_Information shown_:

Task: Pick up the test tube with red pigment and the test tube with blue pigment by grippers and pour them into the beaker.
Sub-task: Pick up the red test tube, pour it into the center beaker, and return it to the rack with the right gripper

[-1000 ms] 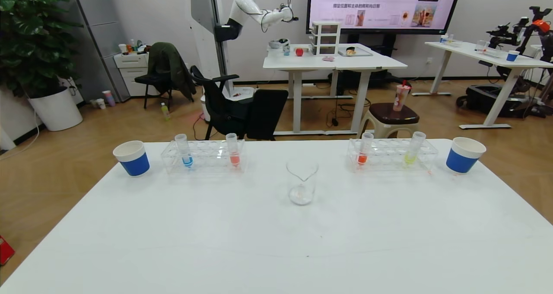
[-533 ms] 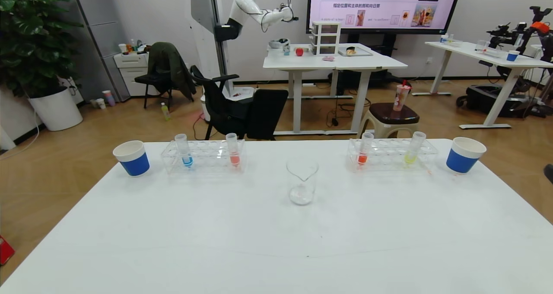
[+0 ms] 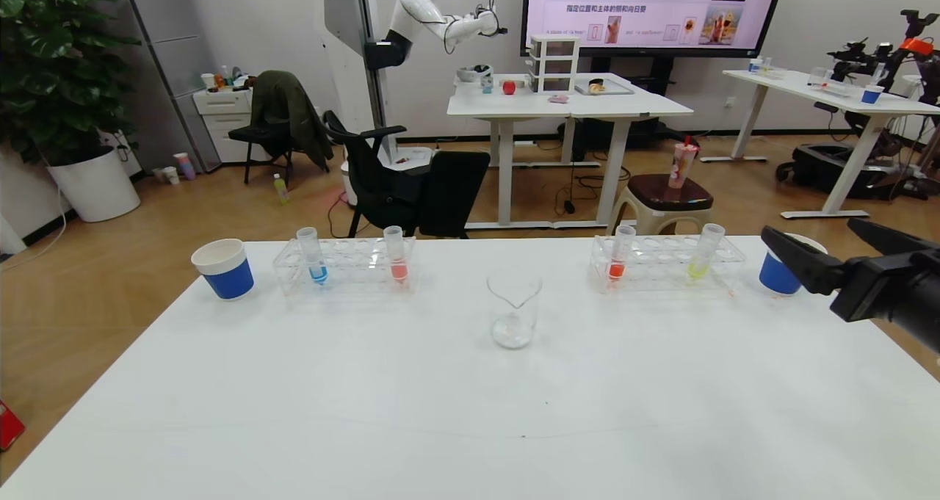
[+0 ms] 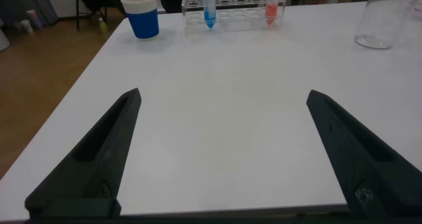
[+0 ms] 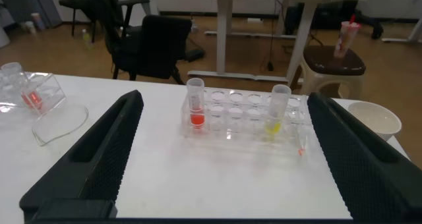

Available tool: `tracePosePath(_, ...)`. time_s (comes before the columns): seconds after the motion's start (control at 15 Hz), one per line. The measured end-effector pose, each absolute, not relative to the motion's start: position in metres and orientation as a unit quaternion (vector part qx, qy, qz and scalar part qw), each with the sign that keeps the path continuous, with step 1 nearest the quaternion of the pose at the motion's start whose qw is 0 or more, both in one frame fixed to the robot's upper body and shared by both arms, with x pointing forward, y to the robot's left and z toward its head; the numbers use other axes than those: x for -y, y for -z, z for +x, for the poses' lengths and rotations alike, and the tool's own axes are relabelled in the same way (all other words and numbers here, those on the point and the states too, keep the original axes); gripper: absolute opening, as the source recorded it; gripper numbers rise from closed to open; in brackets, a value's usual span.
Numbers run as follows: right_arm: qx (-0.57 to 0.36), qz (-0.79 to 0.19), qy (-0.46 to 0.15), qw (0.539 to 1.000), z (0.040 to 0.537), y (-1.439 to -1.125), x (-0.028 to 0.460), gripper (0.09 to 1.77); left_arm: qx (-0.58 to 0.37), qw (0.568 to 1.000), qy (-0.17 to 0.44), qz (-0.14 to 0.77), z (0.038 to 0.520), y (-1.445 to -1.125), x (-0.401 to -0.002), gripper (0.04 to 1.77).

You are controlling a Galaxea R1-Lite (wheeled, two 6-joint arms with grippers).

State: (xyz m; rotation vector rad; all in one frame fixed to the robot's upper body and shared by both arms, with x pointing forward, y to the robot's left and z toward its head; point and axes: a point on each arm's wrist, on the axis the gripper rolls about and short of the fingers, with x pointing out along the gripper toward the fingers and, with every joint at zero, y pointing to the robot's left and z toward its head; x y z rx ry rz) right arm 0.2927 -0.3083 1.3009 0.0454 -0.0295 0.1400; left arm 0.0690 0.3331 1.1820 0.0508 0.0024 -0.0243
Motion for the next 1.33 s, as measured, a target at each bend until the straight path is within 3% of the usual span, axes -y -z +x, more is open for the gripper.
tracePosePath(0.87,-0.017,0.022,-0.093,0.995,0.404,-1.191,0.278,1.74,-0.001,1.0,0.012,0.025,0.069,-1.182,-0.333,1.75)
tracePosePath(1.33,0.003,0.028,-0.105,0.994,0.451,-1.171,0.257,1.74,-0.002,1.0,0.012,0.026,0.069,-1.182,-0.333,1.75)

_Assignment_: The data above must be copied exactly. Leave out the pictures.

_Response for this exercise_:
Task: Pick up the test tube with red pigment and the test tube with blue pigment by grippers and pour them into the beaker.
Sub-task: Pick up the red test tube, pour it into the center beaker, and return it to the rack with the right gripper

[-1000 ms] 
[-533 ms] 
[+0 ms] 
[+0 ms] 
[+0 ms] 

Available tool: `tracePosePath(_, ...)`. time_s (comes before the columns): seconds after the motion's start (control at 15 Hz), one per line. The measured end-effector pose, each absolute, not relative to the motion's start: position in metres and orientation as a unit quaternion (vector part qx, qy, qz and scalar part qw), each with the sign that keeps the path continuous, with step 1 nearest the quaternion of the pose at the motion's start whose qw is 0 or more, both in one frame fixed to the robot's upper body and shared by both arms, with x pointing forward, y to the robot's left and z toward its head; the numbers use other axes than those: x for -y, y for -z, z for +x, for the poses' lengths and rotations alike, and the tool's own axes are relabelled in the same way (all other words and numbers here, those on the point and the states too, keep the original axes); gripper: absolute opening, as the source recorded it; gripper numbers rise from closed to open; in brackets, a value's usual span.
Numbers run as follows: right_arm: qx (-0.57 to 0.36), qz (-0.79 to 0.19), qy (-0.46 to 0.15), qw (0.539 to 1.000), z (0.040 to 0.537), y (-1.439 to -1.125), x (-0.028 to 0.460), gripper (0.09 to 1.77); left_arm: qx (-0.58 to 0.37), qw (0.568 to 1.000), qy (-0.17 to 0.44), qz (-0.14 to 0.77), z (0.038 to 0.520), y (-1.445 to -1.125), x (-0.401 to -0.002), gripper (0.04 to 1.77).

You are controlling a Galaxea R1-Lite (wheeled, two 6-joint arms with grippers).

State: (xyz m; rotation vector rad; all in one frame fixed to the robot's upper body and shared by both arms, with x pointing forward, y to the robot's left and z toward its head; point and axes: a point on each arm's wrist, on the axis the gripper rolls about and short of the fingers, with x pointing out along the gripper toward the fingers and, with every joint at zero, y pointing to the robot's left and z toward its head; x y z rx ry rz) right arm 0.2927 -0.3083 1.3009 0.0454 -0.0295 0.1400; left arm 0.0690 0.3331 1.1820 0.0508 0.0024 -0.0243
Motion for the next 1.33 s, as measured, a target at each bend until the straight path is within 3% of the usual span, axes -y -z +x, more is open for the gripper.
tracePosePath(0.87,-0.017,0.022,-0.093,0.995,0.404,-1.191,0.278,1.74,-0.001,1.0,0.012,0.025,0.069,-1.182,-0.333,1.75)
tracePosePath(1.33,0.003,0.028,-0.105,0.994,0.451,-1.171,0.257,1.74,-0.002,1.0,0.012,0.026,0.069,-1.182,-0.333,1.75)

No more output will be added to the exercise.